'Lei da Ficha Limpa parece que foi feita por bêbados', diz Gilmar

Carolina Brígido

18/08/2016

 

 

Para ministro, há confusão na hora de se decidir a inelegibilidade

O presidente do Tribunal Superior Eleitoral (TSE), ministro Gilmar Mendes, criticou duramente ontem a Lei da Ficha Limpa. Durante julgamento no Supremo Tribunal Federal (STF), Gilmar disse que a lei é malfeita e parece ter sido escrita por bêbados. Segundo o ministro, a norma não especifica qual tipo de conta dos prefeitos, ao ser rejeitada, deve ser considerada para torná-los inelegíveis — se são as contas de governo (avaliadas pelo Legislativo) ou as de gestão (avaliadas pelos Tribunais de Contas).

— Essa lei foi malfeita, eu já disse no plenário. Sem querer ofender ninguém, mas já ofendendo, a lei parece que foi feita por bêbados. É lei malfeita. Ninguém sabe se é conta de gestão ou de governo. E é uma lei tão casuística, ela queria pegar quem tivesse renunciado — comentou o ministro.

O ministro fez a crítica na sessão de ontem ao se iniciar um debate sobre julgamento concluído no plenário do STF na semana passada, quando ficou definido que, para ficar inelegível, um prefeito precisa ter suas contas rejeitadas pela Câmara municipal, e não apenas pelo Tribunal de Contas do município, como acontece hoje.

Segundo ministros do STF, as contas de governo são prestadas pelo chefe do Executivo e referem-se à gestão política da administração pública. Elas devem ser apresentadas ao Legislativo quando termina o mandato. As contas de gestão são prestadas pelos ordenadores de despesa, e não pelo chefe do Executivo, aos Tribunais de Contas.

Atualmente, a Justiça Eleitoral impede de ser eleito, com base na Lei da Ficha Limpa, o prefeito que tiver a contabilidade reprovada pelo Tribunal de Contas. Com o novo entendimento do STF, só ficará inelegível em outubro o prefeito que tiver as contas reprovadas pelo Legislativo, mesmo que já tenha uma reprovação prévia da Corte de contas.

Na semana passada, a decisão foi tomada por seis votos a cinco. Ontem, os ministros fixaram uma tese, que é uma espécie de enunciado da decisão, para ser aplicada por juízes de todo o país na análise de processos semelhantes.

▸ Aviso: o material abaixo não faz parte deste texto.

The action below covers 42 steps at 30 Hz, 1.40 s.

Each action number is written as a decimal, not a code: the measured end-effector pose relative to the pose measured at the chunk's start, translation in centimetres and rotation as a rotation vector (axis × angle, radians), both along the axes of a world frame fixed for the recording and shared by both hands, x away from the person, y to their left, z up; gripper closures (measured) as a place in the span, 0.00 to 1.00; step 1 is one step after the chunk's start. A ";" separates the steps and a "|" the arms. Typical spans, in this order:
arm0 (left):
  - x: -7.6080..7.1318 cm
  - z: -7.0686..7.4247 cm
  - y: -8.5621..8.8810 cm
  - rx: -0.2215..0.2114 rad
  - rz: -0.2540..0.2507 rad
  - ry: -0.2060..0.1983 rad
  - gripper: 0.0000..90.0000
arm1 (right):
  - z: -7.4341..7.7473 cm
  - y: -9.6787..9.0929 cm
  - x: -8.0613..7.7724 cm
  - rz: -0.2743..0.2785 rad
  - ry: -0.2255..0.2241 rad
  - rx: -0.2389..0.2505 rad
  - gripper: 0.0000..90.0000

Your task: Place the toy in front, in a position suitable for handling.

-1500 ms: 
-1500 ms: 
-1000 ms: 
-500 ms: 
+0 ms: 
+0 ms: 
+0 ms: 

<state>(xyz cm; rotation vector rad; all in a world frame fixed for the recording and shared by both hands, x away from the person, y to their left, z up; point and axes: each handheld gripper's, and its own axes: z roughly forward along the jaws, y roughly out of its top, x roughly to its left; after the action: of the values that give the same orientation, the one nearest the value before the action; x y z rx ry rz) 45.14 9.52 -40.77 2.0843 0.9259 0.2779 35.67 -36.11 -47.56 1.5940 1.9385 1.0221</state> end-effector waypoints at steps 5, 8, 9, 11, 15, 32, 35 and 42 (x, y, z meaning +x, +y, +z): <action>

Na sessão, o ministro Luiz Fux alertou para um problema: a mudança na jurisprudência poderá provocar uma avalanche de recursos à Justiça em ano eleitoral. Por isso, ele sugeriu que a regra só valesse a partir de 2018. Mas a sugestão de Luiz Fux foi rejeitada pelos demais integrantes do plenário.

INÉRCIA DOS VEREADORES

Durante a discussão, ministros do STF reclamaram da demora do Legislativo para analisar contas de chefes do Executivo. E alertaram para a importância de os parlamentares examinarem essas contas logo depois de terminado o mandato do governante.

— A inércia levou o Congresso Nacional a não examinar contas de vários presidentes da República — lembrou Celso de Mello.

— Hoje estamos com contas abertas do primeiro governo depois da Constituição de 1988 — completou Gilmar.

No entanto, ficou decidido que, se as contas não forem julgadas, o prefeito não pode ser considerado inelegível. Ou seja, ele não pode ser punido pela omissão da Câmara Municipal.

— O silêncio da Câmara não pode acarretar essa sanção gravíssima, que é a inelegibilidade — ponderou o presidente do Supremo, Ricardo Lewandowski.

 

 

O globo, n. 30327, 18/08/2016. País, p. 7.